Se è ben vero che il tribunale del riesame, nell’ambito dei poteri di integrazione e di rettifica attribuitigli dall’art. 309 cod. proc:. pen., richiam dall’art. 324, cod. proc. pen., ben può porre rimedio alla parziale inosservanza dei canoni contenutistici cui deve obbedire la motivazione dell’ordinanza che dispone la misura cautelare, tuttavia, allorché si verifichi l’omissione assoluta delle prescritte indicazioni (come evidenzia il comma 9 dell’art. 309, richiamato dal comma 7 dell’art. 324, cod. proc. pen., dovendosi ritenere che la mancanza di motivazione sul periculum in mora sia equiparabile in sede di cautela reale a quella relativa alle esigenze cautelari in sede di cautela personale) è configurabile, per l’accertata mancanza di motivazione – alla quale può essere equiparata la mera apparenza della medesima – la radicale nullità prevista dalla citata norma. Consegue, dunque, che il tribunale non può avvalersi del menzionato potere integrativo-confermativo, bensì deve provvedere esclusivamente all’annullamento del provvedimento coercitivo, non essendo consentito un potere sostitutivo quanto all’emissione di un valido atto, che potrà eventualmente essere adottato dal medesimo organo la cui decisione è stata annullata (Sez. U, n. 18954 del 31/03/2016, Rv. 266789; Sez. 2, n. 49536 del 22/11/2019, Rv. 277989).

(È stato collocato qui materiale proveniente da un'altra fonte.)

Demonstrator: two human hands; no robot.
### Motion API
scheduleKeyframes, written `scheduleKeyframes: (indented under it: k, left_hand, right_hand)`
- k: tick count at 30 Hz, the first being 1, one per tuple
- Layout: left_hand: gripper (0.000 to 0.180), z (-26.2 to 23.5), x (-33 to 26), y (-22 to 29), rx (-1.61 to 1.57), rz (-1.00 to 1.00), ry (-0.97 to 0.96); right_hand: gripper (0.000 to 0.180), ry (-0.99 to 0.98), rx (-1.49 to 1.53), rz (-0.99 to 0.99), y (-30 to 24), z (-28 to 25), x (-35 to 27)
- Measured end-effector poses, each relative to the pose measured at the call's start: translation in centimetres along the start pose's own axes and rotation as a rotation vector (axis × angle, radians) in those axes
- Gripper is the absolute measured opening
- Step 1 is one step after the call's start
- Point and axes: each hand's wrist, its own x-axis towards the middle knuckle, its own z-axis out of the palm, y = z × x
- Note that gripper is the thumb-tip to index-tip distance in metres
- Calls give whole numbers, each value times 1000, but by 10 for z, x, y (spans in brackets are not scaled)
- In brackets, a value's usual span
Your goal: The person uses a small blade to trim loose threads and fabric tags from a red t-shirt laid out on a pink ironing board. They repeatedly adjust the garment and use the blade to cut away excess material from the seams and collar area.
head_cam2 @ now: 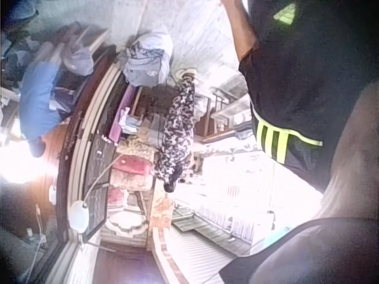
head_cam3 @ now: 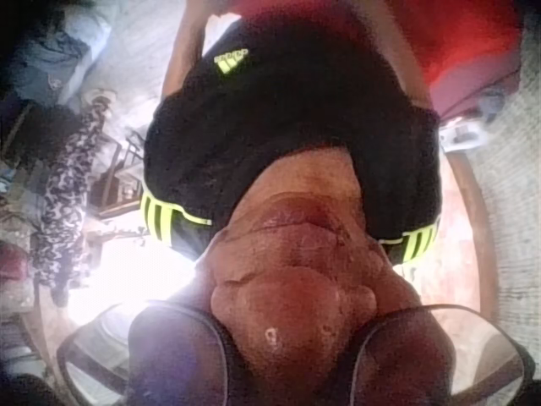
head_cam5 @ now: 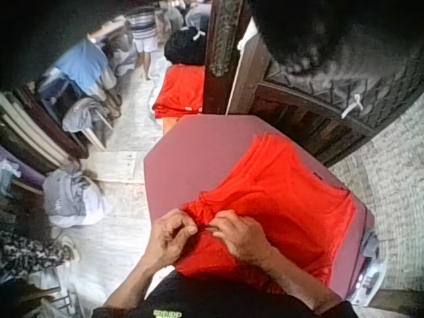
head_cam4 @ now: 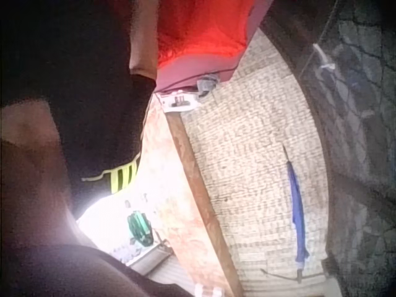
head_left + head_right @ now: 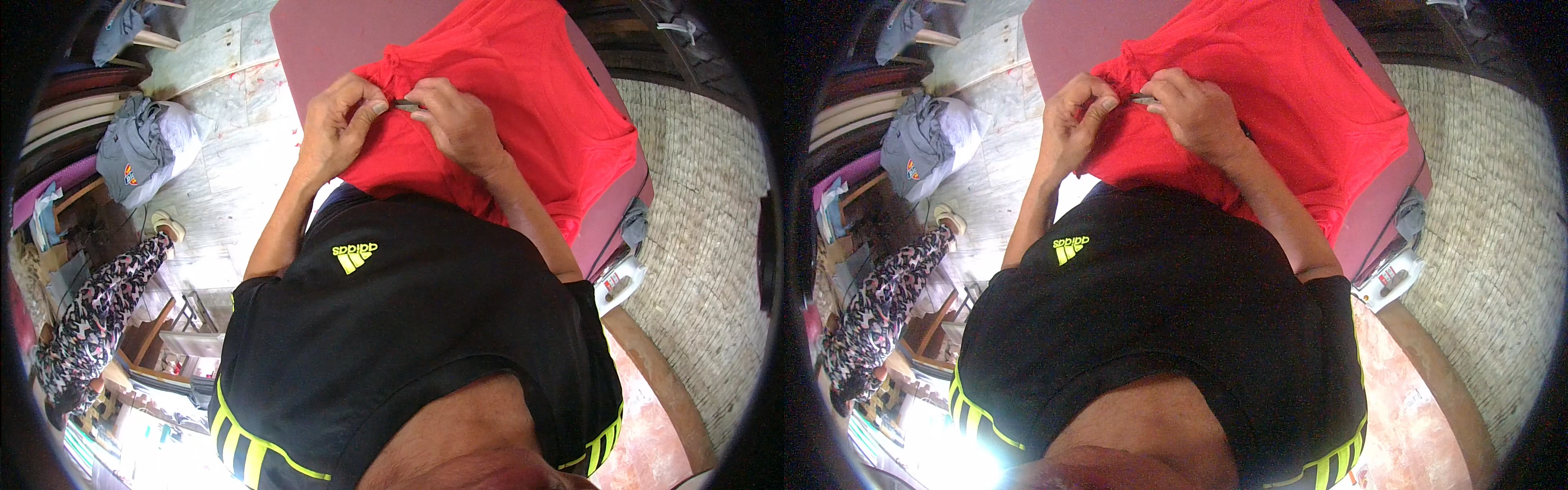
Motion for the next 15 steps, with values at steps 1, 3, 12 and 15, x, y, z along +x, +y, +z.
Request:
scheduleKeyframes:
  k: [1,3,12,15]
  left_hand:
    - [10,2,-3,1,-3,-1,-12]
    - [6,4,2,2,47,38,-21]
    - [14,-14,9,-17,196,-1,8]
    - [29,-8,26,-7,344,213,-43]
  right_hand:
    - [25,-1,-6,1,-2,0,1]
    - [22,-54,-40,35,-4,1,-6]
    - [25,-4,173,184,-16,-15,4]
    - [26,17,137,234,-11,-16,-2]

Nel caso in esame, il Tribunale, da un lato, ha rilevato che il provvedimento genetico non indicava le ragioni che impongono l’anticipazione dell’effetto ablativo, dando atto che il Giudice per le indagini preliminari aveva motivato solo sui requisiti della sproporzione e della mancata giustificazione della legittima provenienza del bene, discostandosi dalla pronuncia delle Sezione Unite Ellade; dall’altro, ha provveduto ad integrare la carenza di motivazione individuando, di propria iniziativa, le ragioni del sequestro, così esercitando un’arbitraria opera di supplenza della motivazione del giudice per le indagini preliminari sul punto, da questi radicalmente, irrevocabilmente ed illegittimamente pretermessa.
P.Q.M.
Annulla senza rinvio l’ordinanza impugnata nonché il decreto di sequestro preventivo in data 27.12.23 e dispone la restituzione all’avente diritto del bene in sequestro. Manda alla cancelleria per l’immediata comunicazione del presente dispositivo al Procuratore generale in sede per i provvedimenti occorrenti ai sensi dell’art. 626 cod. proc. pen.